Yep -DCMAKE_CUDA_FLAGS="--allow-unsupported-compiler" at cmake configuration time fixes my standalone test, so:

  1. Add a warning if cmake language detection fails and OS is windows and MSVC versions is > the bad one and CUDA < 12.5 12.4, emit a warning suggesting users reconfigure with -DCMAKE_CUDA_FLAGS="--allow-unsupported-compiler" due to an incorrect assumption in CUDA's compiler version checking
  • Not certain if this also requires newer CMake or not, would need to do a local test really. CMake in the windows action image is currently 3.30.
  1. add -DCMAKE_CUDA_FLAGS="--allow-unsupported-compiler" to our CI workflows on windows (possibly just for specific CUDA versions, but could probably just allow it for all of them if we want to keep it simpler).

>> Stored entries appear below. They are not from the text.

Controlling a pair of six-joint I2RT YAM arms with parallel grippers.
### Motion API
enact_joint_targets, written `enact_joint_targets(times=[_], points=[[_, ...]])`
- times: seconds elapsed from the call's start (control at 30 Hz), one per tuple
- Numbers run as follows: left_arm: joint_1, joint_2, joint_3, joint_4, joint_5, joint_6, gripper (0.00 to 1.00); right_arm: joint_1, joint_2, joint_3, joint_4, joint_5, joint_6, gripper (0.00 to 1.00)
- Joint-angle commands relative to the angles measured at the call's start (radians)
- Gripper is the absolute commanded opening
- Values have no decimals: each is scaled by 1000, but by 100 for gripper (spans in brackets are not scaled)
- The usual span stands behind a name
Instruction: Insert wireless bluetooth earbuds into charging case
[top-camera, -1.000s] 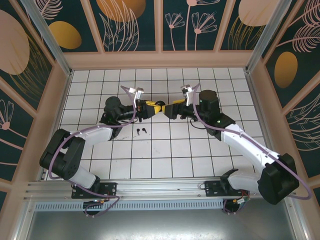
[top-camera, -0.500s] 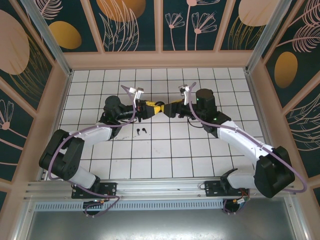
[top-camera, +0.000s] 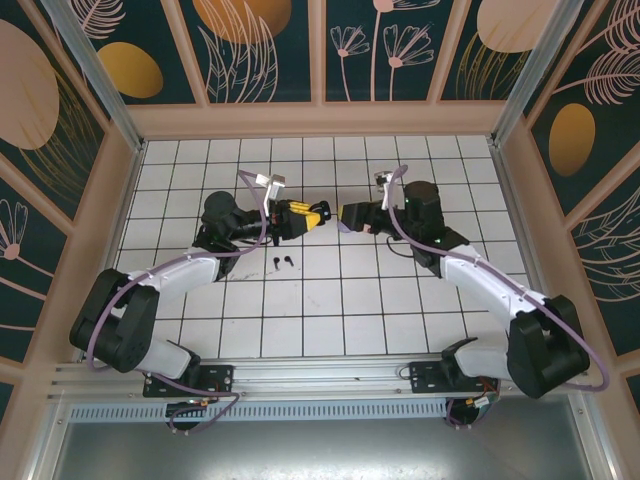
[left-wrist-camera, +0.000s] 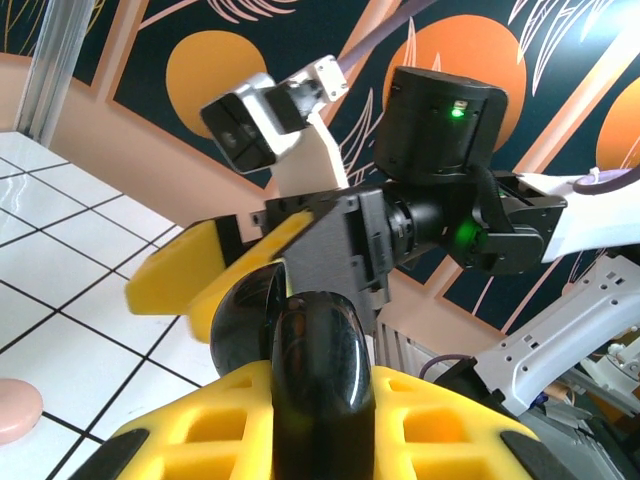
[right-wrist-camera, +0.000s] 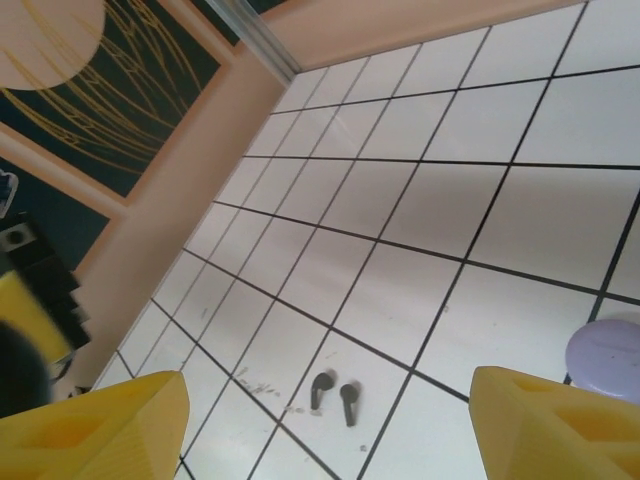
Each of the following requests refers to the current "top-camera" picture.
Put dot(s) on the pink earbud charging case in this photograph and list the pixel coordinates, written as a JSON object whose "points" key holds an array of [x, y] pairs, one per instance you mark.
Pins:
{"points": [[368, 229]]}

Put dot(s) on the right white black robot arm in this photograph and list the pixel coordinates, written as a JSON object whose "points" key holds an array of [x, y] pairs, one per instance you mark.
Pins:
{"points": [[480, 285]]}

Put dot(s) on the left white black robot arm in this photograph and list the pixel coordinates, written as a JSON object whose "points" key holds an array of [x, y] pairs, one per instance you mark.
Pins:
{"points": [[175, 272]]}

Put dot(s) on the clear vertical tube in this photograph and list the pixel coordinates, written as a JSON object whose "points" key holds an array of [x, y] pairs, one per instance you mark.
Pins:
{"points": [[535, 65]]}

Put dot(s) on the aluminium table side rail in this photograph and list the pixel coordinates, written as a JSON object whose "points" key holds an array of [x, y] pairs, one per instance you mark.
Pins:
{"points": [[115, 250], [527, 250]]}

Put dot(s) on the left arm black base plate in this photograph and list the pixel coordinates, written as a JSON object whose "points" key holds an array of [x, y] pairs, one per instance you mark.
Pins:
{"points": [[220, 380]]}

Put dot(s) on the aluminium mounting rail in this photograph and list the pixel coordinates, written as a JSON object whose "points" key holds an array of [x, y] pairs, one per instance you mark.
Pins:
{"points": [[320, 380]]}

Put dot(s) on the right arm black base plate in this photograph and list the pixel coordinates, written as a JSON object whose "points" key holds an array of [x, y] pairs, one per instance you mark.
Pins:
{"points": [[425, 380]]}

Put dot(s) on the aluminium corner post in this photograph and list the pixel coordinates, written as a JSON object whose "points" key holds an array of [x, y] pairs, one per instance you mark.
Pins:
{"points": [[100, 80]]}

Final CI runs I'd set going on Friday confirm that CUDA <= 12.3 with -DCMAKE_CUDA_FLAGS="--allow-unsupported-compiler" does require CMake >= 3.29.4 (3.29.3 failes, 3.29.6 passes, which are the closest not yanked from pip)

So (ideally) the warning needs to be emitted when:

  • CUDA language support detection fails
  • And using MSVC
  • And MSVC_VERSION >= 1940 (we could err on the side of caution and also ensure MSVC_VERSION < 1950, but this might fail if VS2022 has many more versions
  • And the attempted CUDA is < 12.4 (if this is accessible at during finding, not sure it is).
  • And the user has not already set --allow-unsupported-compiler (i.e. the suggest fix of setting this would not work).
  • If CMAKE_VERSION < 3.29.4 then the warning will need to be different.

It should tell users that:

  • There is a known issue with CUDA < 12.4 and VS 2022 >= 1940, with several options
  • They must specify -DCMAKE_CUDA_FLAGS="--allow-unsupported-compiler"
    • And update to CMake >= 3.29.4 if required
  • Update to CUDA >= 12.4 (probably not ideal with RTC perf)
  • Downgrade Visual Studio 2022 to whichever version is 1939 (not sure how trivial this is, prolly better to update cmake and set the flag)

Could also be worth adding to installation instructions for MSVC users or somewhere. It's not an us issue, it's a generic CUDA < 12.4 && MSVC_VERISON >= 1940 (but still VS 2022) issue.

It would be worth updating our CI to include CUDA 11.x, 12.0 & 12.5 builds at the same time to cover this.